We will start with the lighting. Typically, shadows
in winter are of a distinct blue tint. Make the ambient light a
little bit bluish, but close to mid-intensity gray. Place a parallel
light source slightly above the horizon in the scene since, since
the sun in winter is close to the horizon. The color of the parallel
light can be a little bit yellowish. Do not make blue and yellow
tints too string, because it will make the fine tuning object's
photometry more difficult.
Snow on the terrain. The simplest way is to use material
with consistent color. Select the off white color, slightly blue.
Photometry: set diffuse and specular high so, that the lighted areas
will be almost white. Bumping adds a natural look to the snow. Use
some noisy texture for bumping, like "bump.bmp", available
in the standard Maps directory. Set its tiling to high values and
set some super-sampling to smooth the noise in a distance.

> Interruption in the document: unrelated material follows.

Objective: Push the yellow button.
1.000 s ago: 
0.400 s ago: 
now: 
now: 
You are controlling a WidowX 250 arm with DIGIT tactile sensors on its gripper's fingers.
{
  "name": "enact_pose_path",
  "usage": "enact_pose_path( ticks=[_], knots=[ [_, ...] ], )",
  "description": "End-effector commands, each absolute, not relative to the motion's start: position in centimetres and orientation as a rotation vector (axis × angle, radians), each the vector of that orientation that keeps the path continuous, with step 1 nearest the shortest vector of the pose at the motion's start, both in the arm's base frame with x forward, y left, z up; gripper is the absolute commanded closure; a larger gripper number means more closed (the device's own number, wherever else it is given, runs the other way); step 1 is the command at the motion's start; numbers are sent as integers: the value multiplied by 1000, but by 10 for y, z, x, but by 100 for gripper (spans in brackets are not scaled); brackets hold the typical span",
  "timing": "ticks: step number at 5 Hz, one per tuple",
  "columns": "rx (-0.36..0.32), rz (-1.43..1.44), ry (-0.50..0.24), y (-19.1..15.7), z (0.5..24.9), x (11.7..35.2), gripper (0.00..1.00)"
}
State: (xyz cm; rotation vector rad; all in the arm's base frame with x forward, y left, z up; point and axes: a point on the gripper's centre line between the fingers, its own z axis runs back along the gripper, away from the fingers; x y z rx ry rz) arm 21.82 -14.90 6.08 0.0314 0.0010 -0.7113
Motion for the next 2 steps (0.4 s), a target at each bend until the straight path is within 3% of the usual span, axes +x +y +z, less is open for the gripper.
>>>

If you want to stress the contrast between snow and
bare land or rock, add some soil or rock material to the same area.
Use placing conditions to distribute rock on steep slopes and in
a specific range of altitude. It will produce some patches of bare
terrain.
Grass adds more realism and also helps to hide bump
tiling. Again, use white and blue-almost-white colors for it and
set the photometry as was done in the snow material. Extra grass
with different but close color can add more life to the scene.
Trees. Only trees with airbrush style foliage can
be easily converted into snow-covered trees. Again the same trick
works - set some snow material to the foliage. Hint: it would be
good to place the same basic snow material into your custom library
and add it to different objects, like trees, and vary it slightly.

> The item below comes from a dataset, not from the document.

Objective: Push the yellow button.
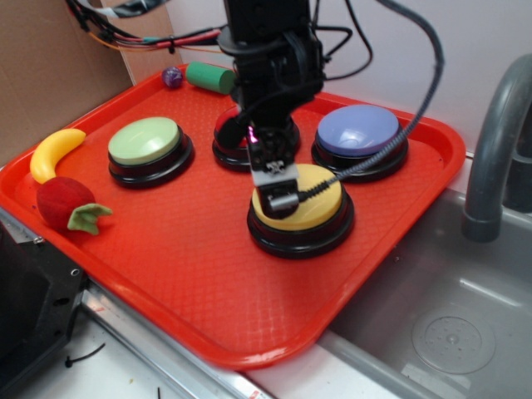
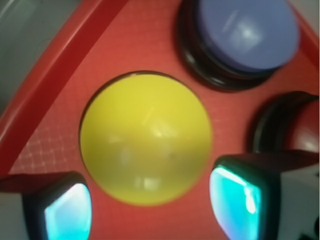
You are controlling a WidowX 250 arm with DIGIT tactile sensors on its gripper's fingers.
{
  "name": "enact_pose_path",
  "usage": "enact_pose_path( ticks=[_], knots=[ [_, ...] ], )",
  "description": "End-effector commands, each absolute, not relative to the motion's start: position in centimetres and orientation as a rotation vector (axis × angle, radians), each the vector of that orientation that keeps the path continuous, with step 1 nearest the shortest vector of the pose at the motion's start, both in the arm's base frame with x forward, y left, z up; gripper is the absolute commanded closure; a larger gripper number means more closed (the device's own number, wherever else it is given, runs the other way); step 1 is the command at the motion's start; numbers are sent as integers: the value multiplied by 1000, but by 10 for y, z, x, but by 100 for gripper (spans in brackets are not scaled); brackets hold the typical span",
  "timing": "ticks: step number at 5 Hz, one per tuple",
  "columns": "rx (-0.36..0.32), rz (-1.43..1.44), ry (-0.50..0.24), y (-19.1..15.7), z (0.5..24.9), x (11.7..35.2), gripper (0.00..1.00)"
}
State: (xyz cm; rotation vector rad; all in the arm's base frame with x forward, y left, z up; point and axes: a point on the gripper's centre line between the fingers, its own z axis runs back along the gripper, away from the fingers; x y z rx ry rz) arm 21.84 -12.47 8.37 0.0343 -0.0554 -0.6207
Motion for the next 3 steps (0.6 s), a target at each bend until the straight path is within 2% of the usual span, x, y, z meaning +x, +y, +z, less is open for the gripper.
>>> enact_pose_path(
  ticks=[1, 2, 3],
  knots=[
    [18, -620, -52, -137, 71, 231, 0],
    [65, -570, 18, -140, 44, 231, 0],
    [57, -542, 21, -138, 45, 228, 0]
  ],
)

Trunks should be textured with some dark-gray texture. In WB 2.1
there is a Procedural Textures plug-in that allows one to make composite
material. You can combine bark and snow material in one and use
the placing conditions to place snow on parts facing up. This trick
gives the impression of a thin layer of snow and can be used for
trees in large areas.
For single trees you can create a copy of a tree, shift it slightly
up, and assign to it the same snow material. It will give the impression
of a thick layer of snow on the tree. I would suggest using this
for trees on close view only, since making copies can be memory-expensive.
You can leave the scene without fog, to make a sunny
clear day. For the same reason you can remove clouds and make the
sky deep blue (the default sky is OK). Shadows from trees also help
to add to the winter sunny day impression. Do not forget to switch
on shadows in the light source and shadows for the trees in the
area whenever you need them!
Fog and more clouds turn everything into different
weather, and of course, you will need to adjust the lighting too.